WHAT YOU SHOULD DO: Search the data for the word "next" and copy every line that contains it.

Data entries
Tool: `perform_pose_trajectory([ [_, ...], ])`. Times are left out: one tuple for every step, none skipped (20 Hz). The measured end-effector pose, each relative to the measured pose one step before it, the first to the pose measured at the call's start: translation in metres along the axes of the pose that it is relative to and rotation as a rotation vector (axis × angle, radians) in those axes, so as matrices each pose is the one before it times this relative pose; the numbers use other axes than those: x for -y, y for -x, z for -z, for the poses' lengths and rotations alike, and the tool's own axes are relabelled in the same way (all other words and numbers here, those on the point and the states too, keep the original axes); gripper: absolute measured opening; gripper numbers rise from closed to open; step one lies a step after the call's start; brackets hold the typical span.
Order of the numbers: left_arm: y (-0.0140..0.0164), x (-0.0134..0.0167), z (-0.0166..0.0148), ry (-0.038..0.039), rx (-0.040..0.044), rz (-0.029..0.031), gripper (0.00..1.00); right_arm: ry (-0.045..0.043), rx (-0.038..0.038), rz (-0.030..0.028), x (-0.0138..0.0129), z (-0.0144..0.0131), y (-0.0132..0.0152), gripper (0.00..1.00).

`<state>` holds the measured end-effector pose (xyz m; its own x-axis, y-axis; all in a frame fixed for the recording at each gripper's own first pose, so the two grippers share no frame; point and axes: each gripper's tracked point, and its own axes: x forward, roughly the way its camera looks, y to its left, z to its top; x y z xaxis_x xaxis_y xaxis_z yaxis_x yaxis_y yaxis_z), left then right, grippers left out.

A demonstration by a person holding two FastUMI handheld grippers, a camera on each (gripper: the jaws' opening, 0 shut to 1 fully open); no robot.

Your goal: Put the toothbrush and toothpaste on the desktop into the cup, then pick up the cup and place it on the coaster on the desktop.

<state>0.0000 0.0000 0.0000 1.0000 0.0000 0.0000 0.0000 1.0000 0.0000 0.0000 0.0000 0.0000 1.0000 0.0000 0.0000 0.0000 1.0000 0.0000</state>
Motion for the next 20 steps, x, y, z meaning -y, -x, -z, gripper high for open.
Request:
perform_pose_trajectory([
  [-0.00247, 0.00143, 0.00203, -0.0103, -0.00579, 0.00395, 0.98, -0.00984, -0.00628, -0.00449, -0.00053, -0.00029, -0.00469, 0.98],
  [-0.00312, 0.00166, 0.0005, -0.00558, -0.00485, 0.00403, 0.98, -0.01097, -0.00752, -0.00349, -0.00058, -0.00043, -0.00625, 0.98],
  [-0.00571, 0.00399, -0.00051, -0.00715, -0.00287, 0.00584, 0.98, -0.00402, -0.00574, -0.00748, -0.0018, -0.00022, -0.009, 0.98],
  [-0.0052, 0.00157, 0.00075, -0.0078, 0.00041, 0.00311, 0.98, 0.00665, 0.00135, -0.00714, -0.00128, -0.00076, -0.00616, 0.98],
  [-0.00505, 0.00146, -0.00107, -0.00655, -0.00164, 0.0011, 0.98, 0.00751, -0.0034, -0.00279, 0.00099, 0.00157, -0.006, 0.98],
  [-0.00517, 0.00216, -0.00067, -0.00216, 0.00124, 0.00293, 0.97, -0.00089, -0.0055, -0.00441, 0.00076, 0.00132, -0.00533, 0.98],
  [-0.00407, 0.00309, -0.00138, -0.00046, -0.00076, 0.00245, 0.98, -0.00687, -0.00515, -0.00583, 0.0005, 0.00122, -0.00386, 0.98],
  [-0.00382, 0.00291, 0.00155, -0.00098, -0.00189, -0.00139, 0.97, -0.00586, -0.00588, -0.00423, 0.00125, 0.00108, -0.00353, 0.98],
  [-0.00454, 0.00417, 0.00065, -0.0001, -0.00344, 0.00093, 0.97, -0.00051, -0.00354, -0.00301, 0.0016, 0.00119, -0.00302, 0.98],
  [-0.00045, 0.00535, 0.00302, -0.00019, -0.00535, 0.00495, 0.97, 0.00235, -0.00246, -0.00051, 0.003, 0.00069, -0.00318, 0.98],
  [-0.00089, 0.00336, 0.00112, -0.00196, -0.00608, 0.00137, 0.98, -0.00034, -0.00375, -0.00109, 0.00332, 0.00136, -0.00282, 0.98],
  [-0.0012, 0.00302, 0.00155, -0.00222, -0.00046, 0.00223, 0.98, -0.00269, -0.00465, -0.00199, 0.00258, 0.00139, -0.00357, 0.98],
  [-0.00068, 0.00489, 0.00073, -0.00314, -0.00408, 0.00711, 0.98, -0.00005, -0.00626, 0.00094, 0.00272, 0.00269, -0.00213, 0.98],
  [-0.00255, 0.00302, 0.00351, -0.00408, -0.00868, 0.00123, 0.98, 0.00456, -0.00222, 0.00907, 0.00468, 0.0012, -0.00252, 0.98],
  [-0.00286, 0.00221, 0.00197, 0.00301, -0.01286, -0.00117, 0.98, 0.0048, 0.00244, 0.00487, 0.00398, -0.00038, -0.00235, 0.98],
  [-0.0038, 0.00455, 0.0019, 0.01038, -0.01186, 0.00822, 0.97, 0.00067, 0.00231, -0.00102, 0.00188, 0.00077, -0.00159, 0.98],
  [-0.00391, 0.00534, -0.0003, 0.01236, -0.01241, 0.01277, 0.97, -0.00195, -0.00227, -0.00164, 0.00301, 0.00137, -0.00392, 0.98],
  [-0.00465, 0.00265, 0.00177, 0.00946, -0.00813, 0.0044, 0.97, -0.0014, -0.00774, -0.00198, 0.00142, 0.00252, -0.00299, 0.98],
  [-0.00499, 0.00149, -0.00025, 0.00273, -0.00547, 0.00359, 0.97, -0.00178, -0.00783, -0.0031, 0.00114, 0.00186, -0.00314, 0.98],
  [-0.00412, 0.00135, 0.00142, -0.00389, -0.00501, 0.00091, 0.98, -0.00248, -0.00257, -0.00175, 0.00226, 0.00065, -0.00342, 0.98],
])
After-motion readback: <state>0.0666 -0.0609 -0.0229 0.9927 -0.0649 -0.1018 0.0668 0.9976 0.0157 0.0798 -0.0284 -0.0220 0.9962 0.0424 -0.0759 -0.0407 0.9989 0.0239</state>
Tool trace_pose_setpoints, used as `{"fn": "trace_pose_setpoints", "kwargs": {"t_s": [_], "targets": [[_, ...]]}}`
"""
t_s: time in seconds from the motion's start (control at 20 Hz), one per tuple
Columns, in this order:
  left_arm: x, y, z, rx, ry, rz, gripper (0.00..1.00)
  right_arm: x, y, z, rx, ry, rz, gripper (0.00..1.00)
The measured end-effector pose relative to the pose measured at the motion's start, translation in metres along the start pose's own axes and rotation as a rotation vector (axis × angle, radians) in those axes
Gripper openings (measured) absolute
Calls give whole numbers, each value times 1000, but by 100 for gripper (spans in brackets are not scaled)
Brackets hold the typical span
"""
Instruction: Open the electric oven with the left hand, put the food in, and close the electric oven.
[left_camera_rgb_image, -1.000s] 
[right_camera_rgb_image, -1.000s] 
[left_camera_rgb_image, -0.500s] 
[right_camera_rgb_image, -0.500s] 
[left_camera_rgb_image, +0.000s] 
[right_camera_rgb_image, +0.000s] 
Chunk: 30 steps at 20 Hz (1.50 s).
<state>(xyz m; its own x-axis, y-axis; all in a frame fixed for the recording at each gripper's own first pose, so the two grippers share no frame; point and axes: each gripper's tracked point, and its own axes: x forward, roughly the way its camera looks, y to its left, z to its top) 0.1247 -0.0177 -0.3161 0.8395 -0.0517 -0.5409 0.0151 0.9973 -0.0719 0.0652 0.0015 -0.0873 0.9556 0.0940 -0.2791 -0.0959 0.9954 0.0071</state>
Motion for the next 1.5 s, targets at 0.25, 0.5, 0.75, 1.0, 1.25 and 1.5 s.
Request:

SOLUTION FOR THIS EXERCISE:
Motion for the next 20 steps, x, y, z meaning -y, -x, -z, gripper high for open.
Motion for the next 1.5 s, targets at 0.25, 0.5, 0.75, 1.0, 1.25 and 1.5 s.

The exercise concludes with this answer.